The cottage — which did not get electric power until 1952, seven years after FDR’s death and 10 years before Eleanor died — contrasts sharply with the opulence of the Hyde Park estate that was furnished over several decades by Roosevelt’s mother, Sarah.
“Neither FDR nor Eleanor cared very much about wealth,” says Skip Cole, superintendent and executive secretary of the Roosevelt Campobello International Park, the U.S.-Canadian agency that operates the home.
But the house is no shack. It has 18 bedrooms — six for family members, six for guests and six for servants — as well as a kitchen with a wood- and coal-burning stove and a porch that offers sweeping views of the grounds and coastline beyond.
The Roosevelt home and four neighboring cottages built about 1900 are the island’s manmade attractions. Adjacent bogs, beaches and hiking paths were purchased by the Roosevelt Campobello International Park Commission to protect the area from development.
The island’s shoreline is rugged and rocky, and its beaches are covered with stones, not sand. Heath, leatherleaf, sheep laurel, Labrador tea, winterberry and cranberries grow in the bogs. Offshore, sea birds, whales, porpoises and dolphins call Campobello’s waters home. And harbor seals sun themselves on rocky ledges.

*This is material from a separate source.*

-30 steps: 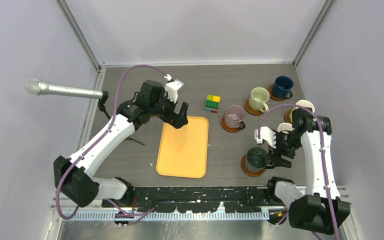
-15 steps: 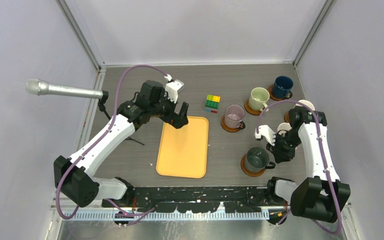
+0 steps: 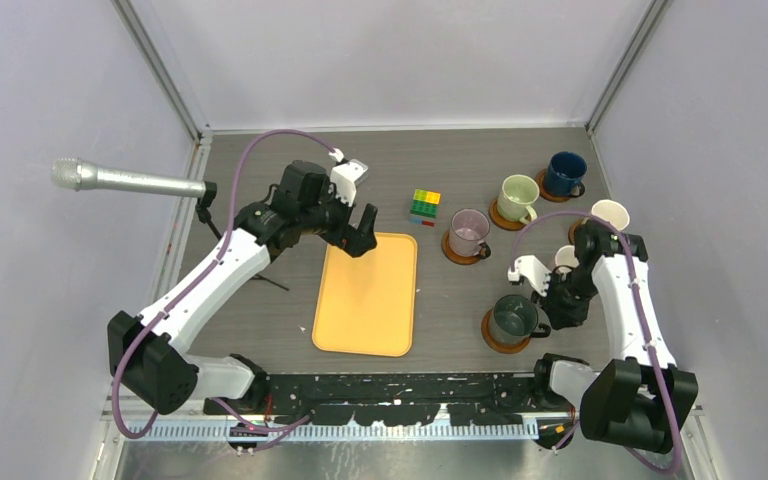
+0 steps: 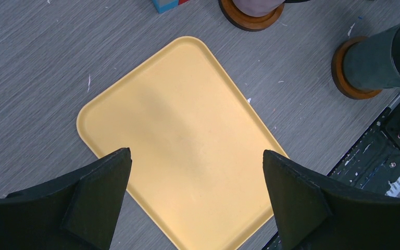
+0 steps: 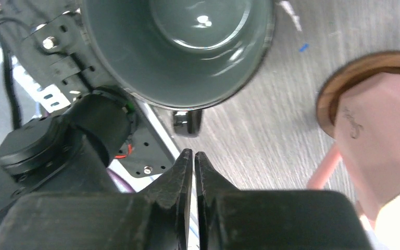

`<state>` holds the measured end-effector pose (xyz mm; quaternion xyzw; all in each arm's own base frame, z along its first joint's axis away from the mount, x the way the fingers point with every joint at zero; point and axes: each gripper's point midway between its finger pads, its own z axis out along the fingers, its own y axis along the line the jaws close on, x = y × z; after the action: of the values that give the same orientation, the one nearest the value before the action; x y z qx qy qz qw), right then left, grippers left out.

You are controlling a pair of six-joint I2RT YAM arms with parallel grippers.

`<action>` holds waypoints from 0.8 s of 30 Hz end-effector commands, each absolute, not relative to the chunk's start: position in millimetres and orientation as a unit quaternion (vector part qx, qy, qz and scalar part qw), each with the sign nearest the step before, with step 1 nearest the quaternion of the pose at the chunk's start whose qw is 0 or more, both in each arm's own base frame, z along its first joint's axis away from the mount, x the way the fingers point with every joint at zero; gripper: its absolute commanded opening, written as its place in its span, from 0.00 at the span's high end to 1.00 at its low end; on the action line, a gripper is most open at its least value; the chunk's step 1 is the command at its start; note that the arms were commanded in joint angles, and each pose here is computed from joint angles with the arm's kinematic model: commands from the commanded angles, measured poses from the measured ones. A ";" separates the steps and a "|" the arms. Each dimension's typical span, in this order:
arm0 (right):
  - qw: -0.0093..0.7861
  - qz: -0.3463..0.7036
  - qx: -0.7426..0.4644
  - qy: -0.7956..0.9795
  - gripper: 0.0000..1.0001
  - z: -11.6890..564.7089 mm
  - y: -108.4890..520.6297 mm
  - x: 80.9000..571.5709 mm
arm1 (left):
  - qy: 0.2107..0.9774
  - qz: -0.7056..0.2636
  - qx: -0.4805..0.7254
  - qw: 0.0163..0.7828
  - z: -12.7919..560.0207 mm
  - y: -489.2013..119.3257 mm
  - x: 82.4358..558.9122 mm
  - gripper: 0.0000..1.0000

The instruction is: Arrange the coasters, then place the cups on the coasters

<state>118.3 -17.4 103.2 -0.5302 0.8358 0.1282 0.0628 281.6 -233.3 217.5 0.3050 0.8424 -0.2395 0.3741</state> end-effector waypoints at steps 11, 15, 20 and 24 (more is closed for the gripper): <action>0.083 0.086 -0.501 0.857 0.92 87.0 -26.6 137.8 | 0.832 -0.244 0.311 0.390 225.7 -238.6 285.8 0.00; 0.077 0.097 -0.497 0.859 0.92 82.9 -22.3 129.2 | 0.832 -0.245 0.310 0.389 225.2 -238.8 285.5 0.00; 0.077 0.116 -0.496 0.857 0.92 83.4 -13.2 116.7 | 0.832 -0.246 0.310 0.388 224.6 -239.5 285.8 0.00; 0.077 0.128 -0.496 0.855 0.91 84.5 -6.0 105.9 | 0.832 -0.249 0.312 0.387 223.6 -240.5 285.2 0.00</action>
<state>121.2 -18.0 81.0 -0.5002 0.8564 0.1034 0.0757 281.6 -233.3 217.2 0.3048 0.8427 -0.2395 0.3736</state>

Although the passage of time has thinned the ranks of Americans who remember FDR’s years in power firsthand, visitors keep coming — just as they continue to be drawn to John Adams’ house in Quincy, Mass., and the Lincoln homestead in Springfield, Ill., Mr. Cole says.
Campobello, he says, has an additional draw for those interested in Eleanor Roosevelt’s life.

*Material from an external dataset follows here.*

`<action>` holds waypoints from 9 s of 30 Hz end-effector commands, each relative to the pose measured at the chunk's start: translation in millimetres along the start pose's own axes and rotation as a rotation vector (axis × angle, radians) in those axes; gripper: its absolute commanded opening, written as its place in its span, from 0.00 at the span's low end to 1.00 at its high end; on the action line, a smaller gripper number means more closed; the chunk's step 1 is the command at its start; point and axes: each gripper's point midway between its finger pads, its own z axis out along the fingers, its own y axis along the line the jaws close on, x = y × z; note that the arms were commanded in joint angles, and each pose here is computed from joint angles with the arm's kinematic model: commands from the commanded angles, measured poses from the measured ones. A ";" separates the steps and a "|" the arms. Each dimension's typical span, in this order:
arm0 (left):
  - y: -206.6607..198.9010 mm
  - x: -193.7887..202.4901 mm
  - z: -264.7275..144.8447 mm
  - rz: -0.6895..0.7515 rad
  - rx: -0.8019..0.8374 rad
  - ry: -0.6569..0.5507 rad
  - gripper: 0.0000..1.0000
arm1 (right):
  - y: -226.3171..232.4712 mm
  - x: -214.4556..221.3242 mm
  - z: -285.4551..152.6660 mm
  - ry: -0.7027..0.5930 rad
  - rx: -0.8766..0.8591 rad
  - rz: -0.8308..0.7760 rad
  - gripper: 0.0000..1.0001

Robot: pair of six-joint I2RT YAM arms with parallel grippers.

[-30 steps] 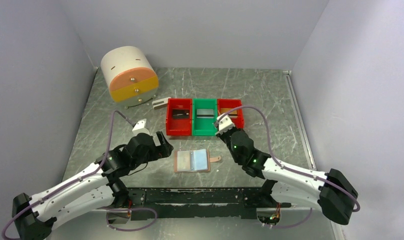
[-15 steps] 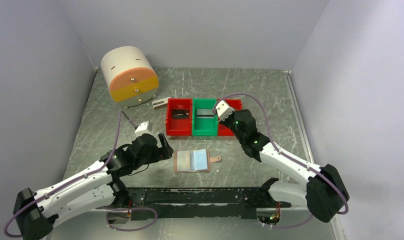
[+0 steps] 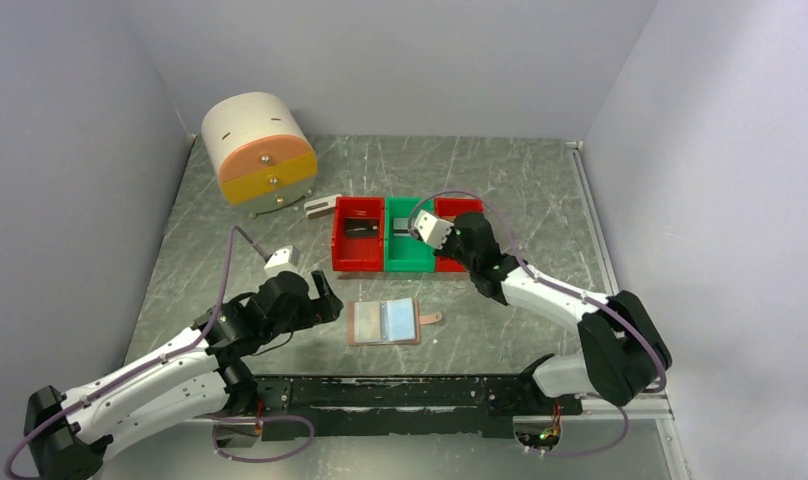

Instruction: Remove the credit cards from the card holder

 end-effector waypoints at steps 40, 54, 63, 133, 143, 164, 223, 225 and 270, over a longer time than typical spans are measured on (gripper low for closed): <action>20.5 11.3 -0.9 0.000 -0.074 0.028 1.00 | 10.9 45.5 67.5 0.130 -0.200 -0.197 0.31; 24.7 10.4 -2.1 -0.020 -0.101 0.023 0.98 | 2.2 50.5 73.9 0.176 -0.144 -0.133 0.39; 26.1 15.6 -0.9 -0.024 -0.094 0.037 0.99 | 3.0 46.1 74.8 0.181 -0.166 -0.092 0.47; 22.4 23.0 9.2 -0.004 -0.119 0.085 0.96 | 33.1 64.9 85.1 0.388 0.175 1.186 0.17; 22.9 22.2 8.0 -0.006 -0.117 0.080 0.96 | 23.7 61.3 83.5 0.377 0.192 1.173 0.18; 16.6 -0.1 -7.6 -0.014 -0.117 0.020 1.00 | -12.3 19.7 -29.6 0.125 0.197 1.368 1.00; 25.6 -14.7 -12.8 -0.132 -0.140 -0.082 0.99 | 252.7 -111.8 -45.5 0.319 -0.193 1.023 0.67; 25.0 -14.1 -12.1 -0.130 -0.139 -0.078 0.99 | 252.6 -111.6 -42.7 0.333 -0.173 1.015 0.67; -6.7 24.6 23.1 -0.029 -0.042 0.118 0.99 | 259.7 -83.8 -34.6 0.307 -0.353 1.313 0.00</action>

An official survey in the 1990s showed 87 percent of visitors to Campobello were from the United States, the remainder from Canada. A more recent unofficial survey shows the proportion of Canadian tourists has risen to 25 percent, perhaps due in part to a new exhibit at the Roosevelt home’s visitor center highlighting U.S.-Canadian relations.
Close to home, however, Campobello residents take for granted their island’s best-known attraction, says Mr. Newman, a commercial fisherman.
“I’ve been in once in my life,” he says. “I’d say (most of) the people on the island have never been in it.”
Campobello Island, in New Brunswick, Canada, can be reached by crossing the Roosevelt International Bridge from Lubec, Maine. During summer, visitors can also reach Campobello by car ferry from Eastport, Maine, or by the Deer Island ferry. For details, visit www.eastcoastferries.nb.ca or call 506/747-2159.
Campobello is about six hours from Boston, via Interstate 95 to Bangor, Maine. Take U.S. Route 1A to Ellsworth and Route 1 to Whiting. Turn right onto state Route 189 to Lubec. Cross the International Bridge to Campobello.
The Roosevelt home is open to the public from 9 a.m. to 5 p.m. EDT the Saturday before Memorial Day through Columbus Day. The grounds and park are open daily year-round, a half-hour before sunrise to a half-hour after sunset. Admission is free.
Visitors must pass through customs going to and from Campobello. Bring photo identification and a passport or birth certificate. Naturalized citizens without passports should bring naturalization certificates. Single parents, grandparents or guardians traveling with children may need proof of custody or notarized letters from the other parent authorizing travel.
Pets may not be left unattended and must be on a six-foot leash. Except for service dogs, pets are not allowed in park buildings or shelters but are allowed on park grounds.
Camping is prohibited in the park. Nearby Herring Cove Provincial Park is available for overnight camping at its campground.